#### Data records

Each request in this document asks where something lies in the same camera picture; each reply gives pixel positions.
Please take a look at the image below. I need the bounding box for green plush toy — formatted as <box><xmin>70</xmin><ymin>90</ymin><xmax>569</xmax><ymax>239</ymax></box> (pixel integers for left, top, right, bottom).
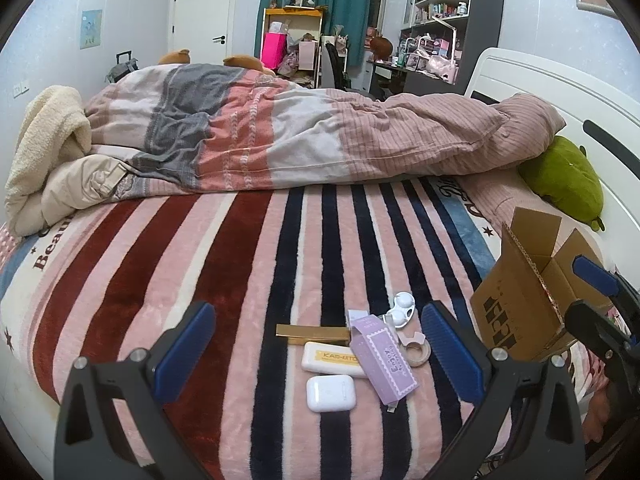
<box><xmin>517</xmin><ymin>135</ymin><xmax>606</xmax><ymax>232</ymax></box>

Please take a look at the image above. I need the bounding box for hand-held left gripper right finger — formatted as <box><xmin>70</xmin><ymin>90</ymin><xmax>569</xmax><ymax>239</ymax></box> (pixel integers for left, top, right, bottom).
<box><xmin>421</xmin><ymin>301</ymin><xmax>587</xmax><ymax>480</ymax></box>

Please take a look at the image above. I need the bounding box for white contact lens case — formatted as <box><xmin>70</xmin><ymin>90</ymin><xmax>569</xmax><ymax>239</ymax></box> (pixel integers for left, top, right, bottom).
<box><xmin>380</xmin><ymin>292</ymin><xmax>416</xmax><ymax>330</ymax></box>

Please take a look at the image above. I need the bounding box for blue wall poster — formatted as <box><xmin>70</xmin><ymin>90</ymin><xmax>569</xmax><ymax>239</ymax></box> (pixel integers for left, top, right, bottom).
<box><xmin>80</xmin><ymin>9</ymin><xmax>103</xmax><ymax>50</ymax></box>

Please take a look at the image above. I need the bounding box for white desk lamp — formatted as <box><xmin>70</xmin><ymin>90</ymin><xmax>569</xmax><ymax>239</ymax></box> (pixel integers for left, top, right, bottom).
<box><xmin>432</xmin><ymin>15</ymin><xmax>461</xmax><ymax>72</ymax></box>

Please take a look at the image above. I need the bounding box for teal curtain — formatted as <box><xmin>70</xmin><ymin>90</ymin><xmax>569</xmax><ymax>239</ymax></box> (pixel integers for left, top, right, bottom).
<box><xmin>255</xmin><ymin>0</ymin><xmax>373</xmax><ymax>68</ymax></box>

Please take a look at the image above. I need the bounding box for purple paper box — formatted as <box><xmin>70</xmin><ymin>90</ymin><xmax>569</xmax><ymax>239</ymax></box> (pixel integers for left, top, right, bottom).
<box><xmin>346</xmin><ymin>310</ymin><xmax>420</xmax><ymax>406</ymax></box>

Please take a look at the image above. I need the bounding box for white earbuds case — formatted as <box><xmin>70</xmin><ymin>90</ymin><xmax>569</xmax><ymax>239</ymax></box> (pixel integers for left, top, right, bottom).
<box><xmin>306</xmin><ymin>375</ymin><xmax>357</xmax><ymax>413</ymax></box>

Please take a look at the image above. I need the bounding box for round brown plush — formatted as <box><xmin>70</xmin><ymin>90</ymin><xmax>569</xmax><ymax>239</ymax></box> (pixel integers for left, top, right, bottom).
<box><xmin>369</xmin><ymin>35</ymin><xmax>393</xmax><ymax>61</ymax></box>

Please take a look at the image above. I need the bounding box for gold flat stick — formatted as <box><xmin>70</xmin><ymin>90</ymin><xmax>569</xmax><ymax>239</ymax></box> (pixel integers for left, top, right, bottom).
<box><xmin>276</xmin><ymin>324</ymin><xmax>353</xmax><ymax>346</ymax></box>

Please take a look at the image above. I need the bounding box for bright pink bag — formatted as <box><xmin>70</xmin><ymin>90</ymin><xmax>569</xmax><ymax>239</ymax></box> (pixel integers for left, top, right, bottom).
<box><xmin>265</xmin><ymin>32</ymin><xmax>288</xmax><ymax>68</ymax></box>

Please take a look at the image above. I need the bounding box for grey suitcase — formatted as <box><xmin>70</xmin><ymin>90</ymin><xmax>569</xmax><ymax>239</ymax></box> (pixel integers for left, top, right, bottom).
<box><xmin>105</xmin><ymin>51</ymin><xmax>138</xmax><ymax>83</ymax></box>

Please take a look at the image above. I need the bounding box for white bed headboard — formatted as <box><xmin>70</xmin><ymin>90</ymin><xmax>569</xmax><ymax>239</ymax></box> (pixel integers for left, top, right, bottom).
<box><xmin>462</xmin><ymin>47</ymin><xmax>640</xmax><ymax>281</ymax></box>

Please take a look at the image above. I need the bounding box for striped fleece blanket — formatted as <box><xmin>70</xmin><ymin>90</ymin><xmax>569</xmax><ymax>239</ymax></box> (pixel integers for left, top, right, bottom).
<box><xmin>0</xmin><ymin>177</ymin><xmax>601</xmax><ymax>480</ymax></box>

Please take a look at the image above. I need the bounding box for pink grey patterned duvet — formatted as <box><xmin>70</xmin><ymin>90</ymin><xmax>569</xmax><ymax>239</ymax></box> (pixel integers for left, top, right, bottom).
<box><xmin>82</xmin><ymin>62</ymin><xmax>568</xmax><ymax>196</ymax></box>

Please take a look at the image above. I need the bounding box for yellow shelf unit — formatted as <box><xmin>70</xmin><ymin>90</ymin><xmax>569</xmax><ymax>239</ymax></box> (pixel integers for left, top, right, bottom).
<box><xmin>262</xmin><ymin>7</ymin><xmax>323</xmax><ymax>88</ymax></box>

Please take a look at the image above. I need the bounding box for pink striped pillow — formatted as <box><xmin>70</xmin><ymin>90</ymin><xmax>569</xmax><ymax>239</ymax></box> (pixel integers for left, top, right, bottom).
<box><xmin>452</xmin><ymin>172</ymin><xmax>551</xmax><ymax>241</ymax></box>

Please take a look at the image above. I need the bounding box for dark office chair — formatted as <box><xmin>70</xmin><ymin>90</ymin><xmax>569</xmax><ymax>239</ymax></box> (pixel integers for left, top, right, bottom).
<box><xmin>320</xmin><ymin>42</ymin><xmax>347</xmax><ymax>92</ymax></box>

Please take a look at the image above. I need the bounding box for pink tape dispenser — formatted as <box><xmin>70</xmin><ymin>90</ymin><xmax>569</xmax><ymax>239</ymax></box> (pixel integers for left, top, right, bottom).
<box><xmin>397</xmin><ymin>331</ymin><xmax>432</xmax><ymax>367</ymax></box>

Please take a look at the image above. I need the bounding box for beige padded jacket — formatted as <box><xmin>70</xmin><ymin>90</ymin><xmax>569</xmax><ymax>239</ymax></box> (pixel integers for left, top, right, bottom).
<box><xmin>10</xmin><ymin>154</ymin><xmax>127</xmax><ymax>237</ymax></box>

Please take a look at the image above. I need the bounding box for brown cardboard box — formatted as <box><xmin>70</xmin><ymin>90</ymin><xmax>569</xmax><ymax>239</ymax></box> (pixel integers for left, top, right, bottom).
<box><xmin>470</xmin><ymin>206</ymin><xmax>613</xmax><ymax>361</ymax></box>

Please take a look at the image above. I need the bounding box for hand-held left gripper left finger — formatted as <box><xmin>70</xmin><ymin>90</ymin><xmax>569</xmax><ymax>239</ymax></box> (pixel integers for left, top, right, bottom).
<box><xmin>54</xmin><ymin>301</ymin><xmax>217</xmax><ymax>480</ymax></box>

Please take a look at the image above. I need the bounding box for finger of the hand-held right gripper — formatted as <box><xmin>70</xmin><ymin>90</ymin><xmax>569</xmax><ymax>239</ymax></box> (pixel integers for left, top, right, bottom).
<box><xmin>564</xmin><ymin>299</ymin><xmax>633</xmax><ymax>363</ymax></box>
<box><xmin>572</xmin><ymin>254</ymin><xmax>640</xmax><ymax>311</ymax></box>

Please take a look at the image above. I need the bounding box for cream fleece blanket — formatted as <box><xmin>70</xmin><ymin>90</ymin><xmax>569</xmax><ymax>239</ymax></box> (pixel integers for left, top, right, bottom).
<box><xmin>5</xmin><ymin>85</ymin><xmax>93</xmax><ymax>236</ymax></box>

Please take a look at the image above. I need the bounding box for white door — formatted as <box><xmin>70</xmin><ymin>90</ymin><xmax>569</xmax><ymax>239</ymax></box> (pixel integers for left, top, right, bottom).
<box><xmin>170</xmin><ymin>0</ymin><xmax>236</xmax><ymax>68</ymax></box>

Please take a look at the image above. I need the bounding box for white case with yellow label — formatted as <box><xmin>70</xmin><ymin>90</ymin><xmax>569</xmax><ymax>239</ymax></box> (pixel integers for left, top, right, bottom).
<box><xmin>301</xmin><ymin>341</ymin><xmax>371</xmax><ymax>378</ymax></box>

########
#### Data records

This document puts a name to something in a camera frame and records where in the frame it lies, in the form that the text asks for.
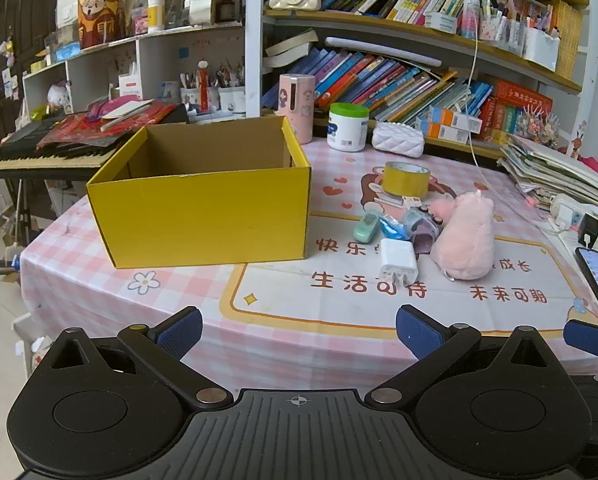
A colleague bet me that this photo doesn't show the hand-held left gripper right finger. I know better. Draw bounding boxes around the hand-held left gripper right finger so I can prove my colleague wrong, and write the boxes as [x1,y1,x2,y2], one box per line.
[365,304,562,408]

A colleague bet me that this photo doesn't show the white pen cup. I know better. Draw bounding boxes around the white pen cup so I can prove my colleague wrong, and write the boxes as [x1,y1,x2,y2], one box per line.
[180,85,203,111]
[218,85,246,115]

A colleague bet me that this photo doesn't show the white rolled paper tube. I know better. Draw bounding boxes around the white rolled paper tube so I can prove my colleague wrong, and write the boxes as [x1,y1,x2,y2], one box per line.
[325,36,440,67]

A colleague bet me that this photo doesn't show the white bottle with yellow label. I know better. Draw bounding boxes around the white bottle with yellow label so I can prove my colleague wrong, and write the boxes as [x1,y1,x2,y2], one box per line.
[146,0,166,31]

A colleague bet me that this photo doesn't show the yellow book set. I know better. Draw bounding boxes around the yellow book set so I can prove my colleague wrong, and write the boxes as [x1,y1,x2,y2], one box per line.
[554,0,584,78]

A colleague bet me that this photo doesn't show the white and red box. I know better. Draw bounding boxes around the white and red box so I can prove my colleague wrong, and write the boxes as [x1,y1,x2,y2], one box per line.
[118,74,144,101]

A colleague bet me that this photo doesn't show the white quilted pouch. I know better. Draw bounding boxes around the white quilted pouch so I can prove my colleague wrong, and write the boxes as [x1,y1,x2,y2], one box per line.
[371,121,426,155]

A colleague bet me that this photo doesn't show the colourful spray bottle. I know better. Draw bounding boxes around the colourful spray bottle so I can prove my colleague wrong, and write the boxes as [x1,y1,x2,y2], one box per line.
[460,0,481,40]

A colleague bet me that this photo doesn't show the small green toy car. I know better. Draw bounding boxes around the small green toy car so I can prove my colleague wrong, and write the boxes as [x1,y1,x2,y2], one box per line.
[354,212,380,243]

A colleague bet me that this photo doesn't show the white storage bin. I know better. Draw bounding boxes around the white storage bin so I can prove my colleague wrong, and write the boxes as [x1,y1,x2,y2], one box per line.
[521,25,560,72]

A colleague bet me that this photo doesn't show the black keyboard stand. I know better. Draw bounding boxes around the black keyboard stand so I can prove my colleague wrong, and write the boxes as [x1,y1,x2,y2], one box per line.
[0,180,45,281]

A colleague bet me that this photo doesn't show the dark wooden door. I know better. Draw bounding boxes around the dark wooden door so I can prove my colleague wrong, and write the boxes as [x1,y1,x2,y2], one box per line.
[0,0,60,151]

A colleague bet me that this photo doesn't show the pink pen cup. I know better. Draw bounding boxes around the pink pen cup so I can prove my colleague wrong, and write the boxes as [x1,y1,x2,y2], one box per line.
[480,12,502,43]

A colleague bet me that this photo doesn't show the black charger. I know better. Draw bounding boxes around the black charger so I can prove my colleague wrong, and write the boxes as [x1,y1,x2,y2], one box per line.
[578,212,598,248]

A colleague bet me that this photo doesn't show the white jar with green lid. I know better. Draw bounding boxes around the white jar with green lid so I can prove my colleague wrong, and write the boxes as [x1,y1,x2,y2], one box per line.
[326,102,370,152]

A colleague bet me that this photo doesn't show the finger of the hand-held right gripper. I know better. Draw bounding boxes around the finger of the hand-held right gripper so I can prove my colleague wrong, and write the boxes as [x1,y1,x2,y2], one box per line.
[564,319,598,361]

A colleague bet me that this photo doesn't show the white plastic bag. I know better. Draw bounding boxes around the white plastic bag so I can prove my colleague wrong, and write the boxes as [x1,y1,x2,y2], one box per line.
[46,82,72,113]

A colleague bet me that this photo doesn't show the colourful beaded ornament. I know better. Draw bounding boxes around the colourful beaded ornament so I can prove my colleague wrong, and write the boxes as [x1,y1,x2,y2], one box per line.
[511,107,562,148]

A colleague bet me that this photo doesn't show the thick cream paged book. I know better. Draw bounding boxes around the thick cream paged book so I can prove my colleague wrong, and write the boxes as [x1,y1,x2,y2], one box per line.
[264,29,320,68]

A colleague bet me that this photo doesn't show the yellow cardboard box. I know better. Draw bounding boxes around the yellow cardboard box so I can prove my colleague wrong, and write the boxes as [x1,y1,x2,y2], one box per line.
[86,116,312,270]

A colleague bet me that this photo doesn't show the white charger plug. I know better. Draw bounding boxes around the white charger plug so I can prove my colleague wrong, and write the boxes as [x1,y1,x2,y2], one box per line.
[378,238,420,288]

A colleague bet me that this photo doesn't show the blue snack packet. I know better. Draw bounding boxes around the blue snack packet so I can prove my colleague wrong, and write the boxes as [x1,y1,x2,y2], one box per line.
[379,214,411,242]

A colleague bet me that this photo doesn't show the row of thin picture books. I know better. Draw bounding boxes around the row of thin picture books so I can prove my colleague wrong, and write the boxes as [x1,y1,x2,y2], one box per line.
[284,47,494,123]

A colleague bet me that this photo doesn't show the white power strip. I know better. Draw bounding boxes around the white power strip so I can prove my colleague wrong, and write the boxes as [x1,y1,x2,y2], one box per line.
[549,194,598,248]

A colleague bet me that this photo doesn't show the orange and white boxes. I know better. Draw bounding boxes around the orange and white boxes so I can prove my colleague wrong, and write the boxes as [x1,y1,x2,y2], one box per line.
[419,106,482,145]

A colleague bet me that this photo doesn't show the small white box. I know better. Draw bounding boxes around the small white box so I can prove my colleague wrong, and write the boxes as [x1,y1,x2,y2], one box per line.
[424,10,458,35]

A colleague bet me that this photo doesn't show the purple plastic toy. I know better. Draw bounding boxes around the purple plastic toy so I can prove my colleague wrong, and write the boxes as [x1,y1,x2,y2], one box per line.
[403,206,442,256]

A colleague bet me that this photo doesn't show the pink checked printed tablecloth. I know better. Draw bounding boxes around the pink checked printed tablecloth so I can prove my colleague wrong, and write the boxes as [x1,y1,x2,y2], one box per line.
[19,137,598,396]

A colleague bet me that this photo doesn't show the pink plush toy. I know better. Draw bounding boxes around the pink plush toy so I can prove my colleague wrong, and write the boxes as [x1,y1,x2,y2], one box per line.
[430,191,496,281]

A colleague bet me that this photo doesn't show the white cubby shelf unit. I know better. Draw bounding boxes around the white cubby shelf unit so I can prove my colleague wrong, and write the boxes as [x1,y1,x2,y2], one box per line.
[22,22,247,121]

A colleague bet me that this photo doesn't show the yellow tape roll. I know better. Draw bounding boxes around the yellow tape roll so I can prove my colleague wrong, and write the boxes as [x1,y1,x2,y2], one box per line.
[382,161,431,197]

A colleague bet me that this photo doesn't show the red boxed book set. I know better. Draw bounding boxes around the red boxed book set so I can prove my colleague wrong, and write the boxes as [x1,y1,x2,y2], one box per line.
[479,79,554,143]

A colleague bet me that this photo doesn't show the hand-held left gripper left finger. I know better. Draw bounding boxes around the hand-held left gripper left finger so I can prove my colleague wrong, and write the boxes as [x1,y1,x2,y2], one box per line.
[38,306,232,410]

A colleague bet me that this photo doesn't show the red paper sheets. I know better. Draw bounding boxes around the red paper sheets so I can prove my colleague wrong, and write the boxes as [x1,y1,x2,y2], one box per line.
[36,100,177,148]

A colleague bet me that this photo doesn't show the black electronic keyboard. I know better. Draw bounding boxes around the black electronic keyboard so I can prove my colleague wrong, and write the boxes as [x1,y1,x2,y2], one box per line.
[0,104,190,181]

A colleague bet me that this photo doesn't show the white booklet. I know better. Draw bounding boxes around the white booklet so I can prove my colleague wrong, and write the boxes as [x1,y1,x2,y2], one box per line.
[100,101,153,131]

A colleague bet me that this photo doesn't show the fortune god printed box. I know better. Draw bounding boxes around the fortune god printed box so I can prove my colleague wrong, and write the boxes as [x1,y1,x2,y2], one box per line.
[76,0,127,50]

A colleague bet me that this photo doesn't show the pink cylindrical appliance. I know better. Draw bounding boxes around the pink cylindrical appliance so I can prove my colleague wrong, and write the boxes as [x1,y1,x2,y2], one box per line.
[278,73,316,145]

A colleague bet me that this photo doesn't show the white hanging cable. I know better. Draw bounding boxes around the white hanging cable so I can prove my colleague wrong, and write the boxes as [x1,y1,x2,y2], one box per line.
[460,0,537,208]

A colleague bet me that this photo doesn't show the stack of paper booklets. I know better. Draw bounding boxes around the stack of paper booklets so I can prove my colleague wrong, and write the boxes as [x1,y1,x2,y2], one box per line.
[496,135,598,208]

########

* **Task**
Go through the material above, and wherever a line holds the word "asks", copy it.

* **Task output**
Each request in this document asks where something lies in the same camera picture; each reply gives pixel positions.
This document puts a name to something in a camera frame and records where in the frame it lies, in the form that the text asks for.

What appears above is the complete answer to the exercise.